Another area that the scaling down changes highlighted was the issue of fringe benefits that on the face
of things looked to be of no real financial significance. Schuster instances long term service awards, or post retirement benefits - not in the US, where the implications were well known, but in countries like the UK, France or Belgium. “We were always aware of these areas and tried to tackle them in order to have these benefits valued properly. Our local people were never very keen to get involved in this and we often were stuck in discussions on how much effort should be put into valuing negligible benefits.”
But it was a different story when it came to selling these companies and having these liabilities valued, when it could turned out in some cases that by no means were they negligible. “While it was not a big problem, it was certainly a larger liability than we had thought it was.” He feels that he is a wiser man as a result: “In future, I will less easily accept the argument that ‘the liability is negligible, let’s forget about it’.” He acknowledges that it is always a question of having sufficient resources to get around to deal with these
questions.
Another lesson learned that tilts matters further in favour of DC plan, is that it would have been easier to manage the downsizing if more of the plans were on this basis, as this avoids the minefields of valuing unfunded liabilities.
One result of all this corporate activity is that the team is now very much up to speed on due diligence exercises, not only passively where they respond to the queries of other groups, but actively as well, looking into the plans of other groups. “What we found was that we were quite knowledgeable and on top of the process, and were able to answer most of the questions put to us.”

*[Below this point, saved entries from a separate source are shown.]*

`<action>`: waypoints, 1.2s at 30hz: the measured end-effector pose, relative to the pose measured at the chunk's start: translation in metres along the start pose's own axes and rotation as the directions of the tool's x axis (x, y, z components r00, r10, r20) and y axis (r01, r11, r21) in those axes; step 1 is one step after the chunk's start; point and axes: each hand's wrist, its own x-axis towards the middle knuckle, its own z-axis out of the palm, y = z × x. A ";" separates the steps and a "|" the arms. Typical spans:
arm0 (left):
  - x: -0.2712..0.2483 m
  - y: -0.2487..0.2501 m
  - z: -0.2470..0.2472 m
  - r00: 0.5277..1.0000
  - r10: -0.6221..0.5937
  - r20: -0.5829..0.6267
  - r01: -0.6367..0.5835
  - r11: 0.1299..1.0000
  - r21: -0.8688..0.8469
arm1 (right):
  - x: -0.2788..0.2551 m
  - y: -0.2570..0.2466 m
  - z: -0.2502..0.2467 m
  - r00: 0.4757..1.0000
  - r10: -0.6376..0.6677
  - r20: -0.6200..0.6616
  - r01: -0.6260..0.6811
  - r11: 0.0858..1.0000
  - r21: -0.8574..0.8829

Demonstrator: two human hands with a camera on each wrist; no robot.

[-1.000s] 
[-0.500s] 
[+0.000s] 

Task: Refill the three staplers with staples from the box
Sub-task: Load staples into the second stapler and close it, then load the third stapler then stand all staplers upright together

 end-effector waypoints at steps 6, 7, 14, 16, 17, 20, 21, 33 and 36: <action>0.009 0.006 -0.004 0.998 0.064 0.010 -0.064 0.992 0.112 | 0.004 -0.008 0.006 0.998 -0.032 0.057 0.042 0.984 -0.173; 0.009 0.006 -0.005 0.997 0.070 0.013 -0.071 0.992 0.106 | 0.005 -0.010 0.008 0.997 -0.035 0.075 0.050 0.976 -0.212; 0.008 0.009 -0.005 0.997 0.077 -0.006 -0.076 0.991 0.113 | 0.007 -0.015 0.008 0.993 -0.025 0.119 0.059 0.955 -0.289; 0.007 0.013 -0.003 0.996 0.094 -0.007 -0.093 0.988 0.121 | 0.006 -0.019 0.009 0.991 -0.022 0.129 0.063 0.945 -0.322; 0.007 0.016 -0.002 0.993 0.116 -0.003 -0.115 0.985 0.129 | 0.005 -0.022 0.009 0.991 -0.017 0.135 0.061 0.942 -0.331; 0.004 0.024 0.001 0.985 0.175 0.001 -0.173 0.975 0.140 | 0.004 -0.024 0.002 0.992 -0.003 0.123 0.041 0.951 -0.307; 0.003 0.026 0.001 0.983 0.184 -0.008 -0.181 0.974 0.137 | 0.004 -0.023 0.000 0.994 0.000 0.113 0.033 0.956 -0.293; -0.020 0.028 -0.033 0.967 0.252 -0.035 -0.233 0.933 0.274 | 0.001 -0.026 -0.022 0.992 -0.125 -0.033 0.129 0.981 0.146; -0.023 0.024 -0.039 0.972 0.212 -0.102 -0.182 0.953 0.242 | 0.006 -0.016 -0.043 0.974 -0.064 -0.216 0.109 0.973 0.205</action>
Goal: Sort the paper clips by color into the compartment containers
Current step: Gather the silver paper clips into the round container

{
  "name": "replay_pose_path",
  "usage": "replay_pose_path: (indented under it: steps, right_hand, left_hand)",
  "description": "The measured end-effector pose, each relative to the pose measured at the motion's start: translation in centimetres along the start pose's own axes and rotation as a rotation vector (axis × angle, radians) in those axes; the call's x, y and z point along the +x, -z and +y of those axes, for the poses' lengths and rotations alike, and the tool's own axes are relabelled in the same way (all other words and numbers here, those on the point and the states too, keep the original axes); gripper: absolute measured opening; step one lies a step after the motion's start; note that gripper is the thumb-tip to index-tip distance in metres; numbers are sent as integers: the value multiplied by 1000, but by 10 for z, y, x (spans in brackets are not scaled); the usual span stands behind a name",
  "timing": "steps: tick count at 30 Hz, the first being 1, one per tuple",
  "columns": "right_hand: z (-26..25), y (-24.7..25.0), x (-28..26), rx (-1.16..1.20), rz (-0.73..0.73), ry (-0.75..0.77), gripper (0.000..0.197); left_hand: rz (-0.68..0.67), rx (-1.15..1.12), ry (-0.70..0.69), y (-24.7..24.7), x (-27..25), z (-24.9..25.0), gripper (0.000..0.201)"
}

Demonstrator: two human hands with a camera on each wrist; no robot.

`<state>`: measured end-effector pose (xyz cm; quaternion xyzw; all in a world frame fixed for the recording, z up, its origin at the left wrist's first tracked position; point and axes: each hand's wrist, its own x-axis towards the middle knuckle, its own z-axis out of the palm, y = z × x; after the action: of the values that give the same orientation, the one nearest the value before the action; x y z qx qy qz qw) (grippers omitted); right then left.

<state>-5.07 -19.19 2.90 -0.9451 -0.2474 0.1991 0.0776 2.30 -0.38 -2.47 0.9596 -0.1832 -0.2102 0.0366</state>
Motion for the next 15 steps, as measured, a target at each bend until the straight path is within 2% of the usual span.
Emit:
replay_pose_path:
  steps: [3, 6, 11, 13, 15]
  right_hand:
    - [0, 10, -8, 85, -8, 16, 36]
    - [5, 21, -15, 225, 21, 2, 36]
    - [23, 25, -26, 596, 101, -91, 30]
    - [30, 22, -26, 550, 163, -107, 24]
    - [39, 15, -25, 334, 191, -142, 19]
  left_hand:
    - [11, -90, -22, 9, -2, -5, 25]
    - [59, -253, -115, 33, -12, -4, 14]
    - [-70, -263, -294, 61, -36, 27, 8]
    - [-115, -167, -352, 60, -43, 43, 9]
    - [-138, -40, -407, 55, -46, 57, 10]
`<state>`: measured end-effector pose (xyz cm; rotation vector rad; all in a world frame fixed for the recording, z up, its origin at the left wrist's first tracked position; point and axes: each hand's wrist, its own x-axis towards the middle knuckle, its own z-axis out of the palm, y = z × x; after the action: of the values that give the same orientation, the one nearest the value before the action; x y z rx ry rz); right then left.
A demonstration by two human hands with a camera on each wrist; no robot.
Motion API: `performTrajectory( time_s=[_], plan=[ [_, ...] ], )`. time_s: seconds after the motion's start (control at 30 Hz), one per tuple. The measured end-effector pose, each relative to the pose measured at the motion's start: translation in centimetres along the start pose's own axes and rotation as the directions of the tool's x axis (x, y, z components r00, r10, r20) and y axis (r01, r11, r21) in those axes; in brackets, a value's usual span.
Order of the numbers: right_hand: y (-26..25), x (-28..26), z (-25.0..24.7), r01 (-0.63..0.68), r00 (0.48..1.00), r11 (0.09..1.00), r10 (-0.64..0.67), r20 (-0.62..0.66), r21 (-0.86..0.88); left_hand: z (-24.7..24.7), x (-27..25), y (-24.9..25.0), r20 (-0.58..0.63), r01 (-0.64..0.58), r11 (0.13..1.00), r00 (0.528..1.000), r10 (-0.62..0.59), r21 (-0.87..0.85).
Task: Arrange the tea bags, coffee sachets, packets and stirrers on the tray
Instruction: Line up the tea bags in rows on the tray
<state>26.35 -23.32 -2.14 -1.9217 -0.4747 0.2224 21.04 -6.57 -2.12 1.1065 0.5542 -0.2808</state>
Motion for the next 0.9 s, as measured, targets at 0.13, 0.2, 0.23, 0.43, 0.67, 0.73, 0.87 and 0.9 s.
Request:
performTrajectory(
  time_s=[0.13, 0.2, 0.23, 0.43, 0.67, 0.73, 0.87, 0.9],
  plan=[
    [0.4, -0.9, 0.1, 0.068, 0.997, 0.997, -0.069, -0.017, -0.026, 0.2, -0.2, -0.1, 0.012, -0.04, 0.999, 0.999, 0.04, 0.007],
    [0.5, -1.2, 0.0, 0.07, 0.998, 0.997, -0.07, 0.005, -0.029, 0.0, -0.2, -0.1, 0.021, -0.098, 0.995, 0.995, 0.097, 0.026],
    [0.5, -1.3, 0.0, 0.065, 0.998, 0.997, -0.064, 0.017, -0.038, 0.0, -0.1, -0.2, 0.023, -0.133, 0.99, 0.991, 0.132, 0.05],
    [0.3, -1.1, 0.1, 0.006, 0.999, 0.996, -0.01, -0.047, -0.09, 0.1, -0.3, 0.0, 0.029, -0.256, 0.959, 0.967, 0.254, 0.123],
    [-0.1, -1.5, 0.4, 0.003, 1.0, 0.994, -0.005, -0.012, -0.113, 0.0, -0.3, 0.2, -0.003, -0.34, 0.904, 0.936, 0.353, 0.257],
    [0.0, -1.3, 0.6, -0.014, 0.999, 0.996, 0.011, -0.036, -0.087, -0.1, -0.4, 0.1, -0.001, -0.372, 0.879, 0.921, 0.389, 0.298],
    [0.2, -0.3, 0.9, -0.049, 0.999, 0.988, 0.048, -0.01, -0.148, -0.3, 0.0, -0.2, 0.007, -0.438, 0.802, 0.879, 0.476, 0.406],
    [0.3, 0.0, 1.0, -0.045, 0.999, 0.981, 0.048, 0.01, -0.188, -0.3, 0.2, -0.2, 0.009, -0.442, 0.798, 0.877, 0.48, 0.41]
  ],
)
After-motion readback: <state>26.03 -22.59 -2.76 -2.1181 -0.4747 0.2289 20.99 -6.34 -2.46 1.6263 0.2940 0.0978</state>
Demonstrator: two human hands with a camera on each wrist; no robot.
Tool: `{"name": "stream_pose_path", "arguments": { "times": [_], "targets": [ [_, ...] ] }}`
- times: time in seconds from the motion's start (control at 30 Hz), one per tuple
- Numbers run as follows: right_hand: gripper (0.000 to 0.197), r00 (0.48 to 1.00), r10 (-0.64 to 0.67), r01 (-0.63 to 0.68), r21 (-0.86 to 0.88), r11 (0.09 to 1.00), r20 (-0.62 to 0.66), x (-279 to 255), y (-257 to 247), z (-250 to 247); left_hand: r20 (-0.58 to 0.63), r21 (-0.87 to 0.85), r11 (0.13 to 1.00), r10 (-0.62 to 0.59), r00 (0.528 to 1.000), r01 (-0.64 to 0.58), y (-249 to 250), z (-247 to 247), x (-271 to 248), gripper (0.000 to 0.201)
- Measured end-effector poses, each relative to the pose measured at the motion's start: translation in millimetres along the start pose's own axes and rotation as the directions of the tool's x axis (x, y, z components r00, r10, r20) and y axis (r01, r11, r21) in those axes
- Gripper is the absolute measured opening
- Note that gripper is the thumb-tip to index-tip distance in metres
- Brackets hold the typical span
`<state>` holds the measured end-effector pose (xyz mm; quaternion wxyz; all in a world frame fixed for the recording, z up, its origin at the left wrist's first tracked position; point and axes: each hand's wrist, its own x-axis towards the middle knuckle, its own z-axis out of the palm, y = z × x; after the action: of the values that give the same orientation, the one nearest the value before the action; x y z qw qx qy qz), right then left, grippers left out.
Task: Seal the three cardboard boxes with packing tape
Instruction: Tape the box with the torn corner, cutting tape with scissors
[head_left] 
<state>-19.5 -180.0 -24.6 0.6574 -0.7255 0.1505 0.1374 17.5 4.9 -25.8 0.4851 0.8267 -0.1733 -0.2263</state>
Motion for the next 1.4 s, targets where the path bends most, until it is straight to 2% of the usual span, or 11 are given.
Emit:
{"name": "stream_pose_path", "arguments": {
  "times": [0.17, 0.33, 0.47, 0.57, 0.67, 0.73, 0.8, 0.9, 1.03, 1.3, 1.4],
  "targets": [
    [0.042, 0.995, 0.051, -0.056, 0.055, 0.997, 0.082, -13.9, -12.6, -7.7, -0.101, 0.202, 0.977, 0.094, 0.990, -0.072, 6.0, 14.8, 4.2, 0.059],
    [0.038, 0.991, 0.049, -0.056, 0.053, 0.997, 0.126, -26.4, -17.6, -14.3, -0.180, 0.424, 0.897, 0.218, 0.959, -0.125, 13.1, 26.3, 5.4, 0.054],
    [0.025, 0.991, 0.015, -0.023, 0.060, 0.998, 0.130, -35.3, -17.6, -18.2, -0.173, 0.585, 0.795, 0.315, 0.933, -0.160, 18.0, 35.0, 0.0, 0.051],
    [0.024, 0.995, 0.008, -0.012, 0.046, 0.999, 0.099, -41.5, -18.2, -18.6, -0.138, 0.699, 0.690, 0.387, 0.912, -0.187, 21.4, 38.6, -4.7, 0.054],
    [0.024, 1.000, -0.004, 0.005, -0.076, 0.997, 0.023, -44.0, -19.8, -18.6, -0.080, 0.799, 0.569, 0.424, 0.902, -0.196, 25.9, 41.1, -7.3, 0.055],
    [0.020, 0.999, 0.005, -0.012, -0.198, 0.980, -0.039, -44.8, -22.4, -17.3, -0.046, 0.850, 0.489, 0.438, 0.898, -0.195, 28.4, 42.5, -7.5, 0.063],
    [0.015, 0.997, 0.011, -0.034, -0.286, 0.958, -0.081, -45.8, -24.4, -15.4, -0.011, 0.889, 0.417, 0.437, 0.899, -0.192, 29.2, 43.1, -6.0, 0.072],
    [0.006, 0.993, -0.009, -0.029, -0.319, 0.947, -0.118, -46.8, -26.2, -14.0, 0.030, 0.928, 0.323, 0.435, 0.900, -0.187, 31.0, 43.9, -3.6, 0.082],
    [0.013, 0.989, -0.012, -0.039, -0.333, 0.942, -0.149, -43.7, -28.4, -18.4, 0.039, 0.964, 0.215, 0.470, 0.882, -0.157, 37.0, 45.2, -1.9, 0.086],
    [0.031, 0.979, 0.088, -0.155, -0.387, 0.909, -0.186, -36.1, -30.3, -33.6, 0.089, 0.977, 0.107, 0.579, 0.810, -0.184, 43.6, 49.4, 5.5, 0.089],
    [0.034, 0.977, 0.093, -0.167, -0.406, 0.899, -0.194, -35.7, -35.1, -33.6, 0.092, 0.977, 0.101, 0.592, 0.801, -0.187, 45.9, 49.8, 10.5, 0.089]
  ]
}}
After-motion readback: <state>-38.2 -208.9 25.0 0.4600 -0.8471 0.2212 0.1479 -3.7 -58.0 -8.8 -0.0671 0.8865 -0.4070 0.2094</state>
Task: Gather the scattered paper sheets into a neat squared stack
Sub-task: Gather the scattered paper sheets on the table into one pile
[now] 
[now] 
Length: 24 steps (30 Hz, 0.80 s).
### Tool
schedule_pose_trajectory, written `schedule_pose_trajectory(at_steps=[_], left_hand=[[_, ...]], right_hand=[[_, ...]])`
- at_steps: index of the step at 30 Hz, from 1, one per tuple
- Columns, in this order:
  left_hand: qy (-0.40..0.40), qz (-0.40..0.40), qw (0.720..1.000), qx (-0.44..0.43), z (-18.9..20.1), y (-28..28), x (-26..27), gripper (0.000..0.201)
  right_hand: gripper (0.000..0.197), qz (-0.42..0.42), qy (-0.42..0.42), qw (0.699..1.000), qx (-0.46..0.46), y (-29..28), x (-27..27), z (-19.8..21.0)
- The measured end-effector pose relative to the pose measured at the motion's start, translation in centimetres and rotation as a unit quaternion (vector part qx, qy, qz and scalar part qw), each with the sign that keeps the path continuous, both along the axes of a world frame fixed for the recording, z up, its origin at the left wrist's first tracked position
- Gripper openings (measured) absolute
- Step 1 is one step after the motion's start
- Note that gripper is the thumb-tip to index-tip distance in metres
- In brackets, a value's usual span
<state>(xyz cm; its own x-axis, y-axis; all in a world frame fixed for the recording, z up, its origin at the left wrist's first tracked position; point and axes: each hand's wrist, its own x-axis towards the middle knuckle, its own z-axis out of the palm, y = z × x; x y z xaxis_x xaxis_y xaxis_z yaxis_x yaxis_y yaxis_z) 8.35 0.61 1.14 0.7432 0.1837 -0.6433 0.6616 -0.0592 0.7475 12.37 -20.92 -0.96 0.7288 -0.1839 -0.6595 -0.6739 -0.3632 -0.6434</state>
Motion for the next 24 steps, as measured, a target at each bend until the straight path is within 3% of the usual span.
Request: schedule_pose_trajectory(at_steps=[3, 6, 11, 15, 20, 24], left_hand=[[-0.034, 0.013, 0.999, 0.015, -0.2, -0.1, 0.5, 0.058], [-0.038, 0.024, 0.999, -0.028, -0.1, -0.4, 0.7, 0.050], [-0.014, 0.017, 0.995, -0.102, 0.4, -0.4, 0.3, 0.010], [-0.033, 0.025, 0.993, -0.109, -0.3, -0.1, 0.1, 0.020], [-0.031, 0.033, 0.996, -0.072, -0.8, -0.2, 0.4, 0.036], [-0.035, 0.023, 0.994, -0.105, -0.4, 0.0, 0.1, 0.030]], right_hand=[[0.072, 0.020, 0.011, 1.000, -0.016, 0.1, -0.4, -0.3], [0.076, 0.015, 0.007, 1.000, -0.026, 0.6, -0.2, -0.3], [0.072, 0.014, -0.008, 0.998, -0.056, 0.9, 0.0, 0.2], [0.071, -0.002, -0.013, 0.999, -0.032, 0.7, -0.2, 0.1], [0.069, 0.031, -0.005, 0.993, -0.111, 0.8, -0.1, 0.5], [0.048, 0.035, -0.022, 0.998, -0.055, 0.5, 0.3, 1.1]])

One other area where some tightening up might make sense in the future is the matter of documentation, where the group was not perfectly up -to- date regarding their plans. “This may need to be improved on at our end.” While the detailed understanding of the group plans is high at corporate level, it is often not documented in a sufficiently concise way. It appears to him that US companies are somewhat ahead in this area. “Maybe it is necessary to increase the capacity in the department to improve in this respect. Of course, there would be an enormous amount of work involved in trying to keep track of all benefit plan changes in the whole group.”
In the new Aventis, with just two or three subsidiaries in the different countries it may be easier to keep such a high level documentation, he believes. Schuster also hopes that as the new structure takes shape that it will be possible to fulfil his ambitions of putting in place a uniform approach to accounting and valuation group-wide.
But a lot else has to happen before such plans can become operational in Aventis. “There appears to be mutual understanding between RP and Hoechst about the need to co-ordinate international benefits,” he says. Where and how this will be done, is not yet clear. Strategy for the area is likely to be handled from Strasbourg where the headquarters of Aventis will be located, with Frankfurt as a possible base for the actual dealing with and co-ordination of the benefits internationally. But wherever this base is it will have close links to Strasbourg, where the guidelines on benefits philosophy will be explicitly stated, he says.